Stored items
---

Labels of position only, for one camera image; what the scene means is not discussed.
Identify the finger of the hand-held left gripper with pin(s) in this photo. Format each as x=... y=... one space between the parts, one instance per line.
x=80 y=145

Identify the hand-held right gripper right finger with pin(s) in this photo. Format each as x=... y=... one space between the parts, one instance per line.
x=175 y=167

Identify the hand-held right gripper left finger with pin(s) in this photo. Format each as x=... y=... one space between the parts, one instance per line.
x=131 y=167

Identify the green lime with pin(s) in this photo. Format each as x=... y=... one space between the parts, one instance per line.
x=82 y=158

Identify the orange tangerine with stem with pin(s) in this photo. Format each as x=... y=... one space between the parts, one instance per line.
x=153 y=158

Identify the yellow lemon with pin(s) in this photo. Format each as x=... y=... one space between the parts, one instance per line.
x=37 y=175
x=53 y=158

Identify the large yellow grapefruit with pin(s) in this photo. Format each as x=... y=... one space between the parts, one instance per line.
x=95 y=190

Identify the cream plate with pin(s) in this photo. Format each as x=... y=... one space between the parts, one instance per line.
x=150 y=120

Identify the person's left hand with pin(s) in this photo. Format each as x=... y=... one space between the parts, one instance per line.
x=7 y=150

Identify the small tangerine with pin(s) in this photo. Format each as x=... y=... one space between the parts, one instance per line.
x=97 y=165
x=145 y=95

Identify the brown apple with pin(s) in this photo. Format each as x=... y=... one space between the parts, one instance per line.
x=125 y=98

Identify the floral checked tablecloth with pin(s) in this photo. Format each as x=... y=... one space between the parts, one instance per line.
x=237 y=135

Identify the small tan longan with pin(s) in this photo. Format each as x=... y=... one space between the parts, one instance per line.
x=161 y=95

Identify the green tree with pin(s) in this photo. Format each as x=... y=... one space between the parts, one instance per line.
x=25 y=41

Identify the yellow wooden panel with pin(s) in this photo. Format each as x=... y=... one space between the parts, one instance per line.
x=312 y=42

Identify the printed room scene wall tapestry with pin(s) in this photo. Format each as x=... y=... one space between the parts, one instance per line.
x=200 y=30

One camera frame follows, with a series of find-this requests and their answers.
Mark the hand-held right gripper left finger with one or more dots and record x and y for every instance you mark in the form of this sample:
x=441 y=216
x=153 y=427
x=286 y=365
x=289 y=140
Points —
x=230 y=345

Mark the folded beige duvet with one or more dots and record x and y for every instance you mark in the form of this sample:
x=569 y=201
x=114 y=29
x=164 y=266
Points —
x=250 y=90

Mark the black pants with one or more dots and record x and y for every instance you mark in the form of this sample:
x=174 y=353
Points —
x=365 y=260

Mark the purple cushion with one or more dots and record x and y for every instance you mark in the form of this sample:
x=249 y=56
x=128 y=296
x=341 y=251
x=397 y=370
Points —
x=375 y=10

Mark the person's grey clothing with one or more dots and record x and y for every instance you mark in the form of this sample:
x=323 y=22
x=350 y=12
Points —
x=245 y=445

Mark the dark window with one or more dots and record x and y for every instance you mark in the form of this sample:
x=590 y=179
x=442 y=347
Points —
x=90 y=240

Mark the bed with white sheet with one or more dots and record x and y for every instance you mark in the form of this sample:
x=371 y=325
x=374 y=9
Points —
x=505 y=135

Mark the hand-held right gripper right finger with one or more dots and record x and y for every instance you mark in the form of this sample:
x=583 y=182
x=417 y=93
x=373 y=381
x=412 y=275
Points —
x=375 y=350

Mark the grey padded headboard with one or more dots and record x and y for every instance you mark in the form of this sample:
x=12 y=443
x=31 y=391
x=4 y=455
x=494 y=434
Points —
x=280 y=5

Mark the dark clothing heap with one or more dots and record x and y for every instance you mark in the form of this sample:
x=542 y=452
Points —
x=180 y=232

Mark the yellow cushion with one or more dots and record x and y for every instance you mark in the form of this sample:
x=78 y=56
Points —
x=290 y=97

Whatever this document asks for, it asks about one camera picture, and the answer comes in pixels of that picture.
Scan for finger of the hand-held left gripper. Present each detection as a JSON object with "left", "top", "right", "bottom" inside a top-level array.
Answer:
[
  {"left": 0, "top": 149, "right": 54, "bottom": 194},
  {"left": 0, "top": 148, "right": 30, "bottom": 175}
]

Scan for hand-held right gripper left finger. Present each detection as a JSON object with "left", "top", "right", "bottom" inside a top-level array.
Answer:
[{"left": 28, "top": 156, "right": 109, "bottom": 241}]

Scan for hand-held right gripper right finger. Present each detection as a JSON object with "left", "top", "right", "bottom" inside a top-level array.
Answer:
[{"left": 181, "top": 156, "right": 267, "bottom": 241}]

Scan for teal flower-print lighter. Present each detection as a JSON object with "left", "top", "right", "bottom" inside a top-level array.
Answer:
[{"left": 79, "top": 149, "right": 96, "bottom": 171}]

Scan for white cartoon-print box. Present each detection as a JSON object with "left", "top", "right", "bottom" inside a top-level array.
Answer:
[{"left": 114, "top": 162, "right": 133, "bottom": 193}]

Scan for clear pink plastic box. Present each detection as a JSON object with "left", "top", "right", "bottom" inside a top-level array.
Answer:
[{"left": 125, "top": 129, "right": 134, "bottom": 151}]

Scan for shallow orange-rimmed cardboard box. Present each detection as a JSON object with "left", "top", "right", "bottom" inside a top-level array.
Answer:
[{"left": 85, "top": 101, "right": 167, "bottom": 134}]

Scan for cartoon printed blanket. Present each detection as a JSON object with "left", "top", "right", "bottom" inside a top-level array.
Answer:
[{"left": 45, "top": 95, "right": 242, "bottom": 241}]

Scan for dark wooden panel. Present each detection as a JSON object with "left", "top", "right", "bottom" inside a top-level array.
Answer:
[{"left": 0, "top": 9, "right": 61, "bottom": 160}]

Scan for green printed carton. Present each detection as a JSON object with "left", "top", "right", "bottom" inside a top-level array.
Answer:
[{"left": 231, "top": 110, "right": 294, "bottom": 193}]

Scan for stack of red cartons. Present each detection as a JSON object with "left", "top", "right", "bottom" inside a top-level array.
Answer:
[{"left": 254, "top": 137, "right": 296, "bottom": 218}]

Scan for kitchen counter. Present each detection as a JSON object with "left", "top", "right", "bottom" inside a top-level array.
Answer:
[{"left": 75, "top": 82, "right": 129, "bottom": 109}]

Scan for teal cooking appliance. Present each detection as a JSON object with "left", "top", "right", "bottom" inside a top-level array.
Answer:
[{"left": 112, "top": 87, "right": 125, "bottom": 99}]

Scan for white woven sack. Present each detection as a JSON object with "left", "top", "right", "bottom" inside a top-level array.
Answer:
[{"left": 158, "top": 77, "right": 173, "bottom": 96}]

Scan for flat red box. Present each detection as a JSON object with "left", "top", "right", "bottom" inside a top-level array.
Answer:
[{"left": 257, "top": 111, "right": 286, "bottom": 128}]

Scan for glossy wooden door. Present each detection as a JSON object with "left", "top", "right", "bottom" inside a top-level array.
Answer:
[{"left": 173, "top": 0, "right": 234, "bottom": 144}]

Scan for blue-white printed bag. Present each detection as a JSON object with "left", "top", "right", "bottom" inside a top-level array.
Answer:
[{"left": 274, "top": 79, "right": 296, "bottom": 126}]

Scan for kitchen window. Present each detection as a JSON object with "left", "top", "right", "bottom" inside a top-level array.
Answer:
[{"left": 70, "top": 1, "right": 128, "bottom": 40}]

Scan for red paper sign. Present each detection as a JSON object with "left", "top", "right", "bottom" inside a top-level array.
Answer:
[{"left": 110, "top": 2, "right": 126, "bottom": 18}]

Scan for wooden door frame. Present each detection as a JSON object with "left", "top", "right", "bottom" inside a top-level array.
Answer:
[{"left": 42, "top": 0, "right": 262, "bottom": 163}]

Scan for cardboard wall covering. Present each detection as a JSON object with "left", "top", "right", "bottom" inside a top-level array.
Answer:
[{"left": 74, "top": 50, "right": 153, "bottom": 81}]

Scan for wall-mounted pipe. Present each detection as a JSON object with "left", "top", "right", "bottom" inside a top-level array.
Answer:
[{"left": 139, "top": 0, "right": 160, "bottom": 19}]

---

### Exercise details
All lines above that include the word "Mark" must be copied into the answer.

### Written response
Mark the hand-held right gripper left finger with one or more dots and record x and y for every instance you mark in the form of this sample:
Mark the folded beige duvet with one or more dots and record x and y for every instance you mark in the form of this sample:
Mark the black pants with one or more dots and record x and y for every instance you mark in the form of this sample:
Mark the purple cushion with one or more dots and record x and y for every instance you mark in the form of this sample:
Mark the person's grey clothing with one or more dots and record x and y for every instance you mark in the form of this sample:
Mark the dark window with one or more dots and record x and y for every instance you mark in the form of this sample:
Mark the bed with white sheet with one or more dots and record x and y for every instance you mark in the form of this sample:
Mark the hand-held right gripper right finger with one or more dots and record x and y for every instance you mark in the form of this sample:
Mark the grey padded headboard with one or more dots and record x and y for every instance you mark in the form of this sample:
Mark the dark clothing heap with one or more dots and record x and y for every instance you mark in the form of this sample:
Mark the yellow cushion with one or more dots and record x and y for every instance you mark in the form of this sample:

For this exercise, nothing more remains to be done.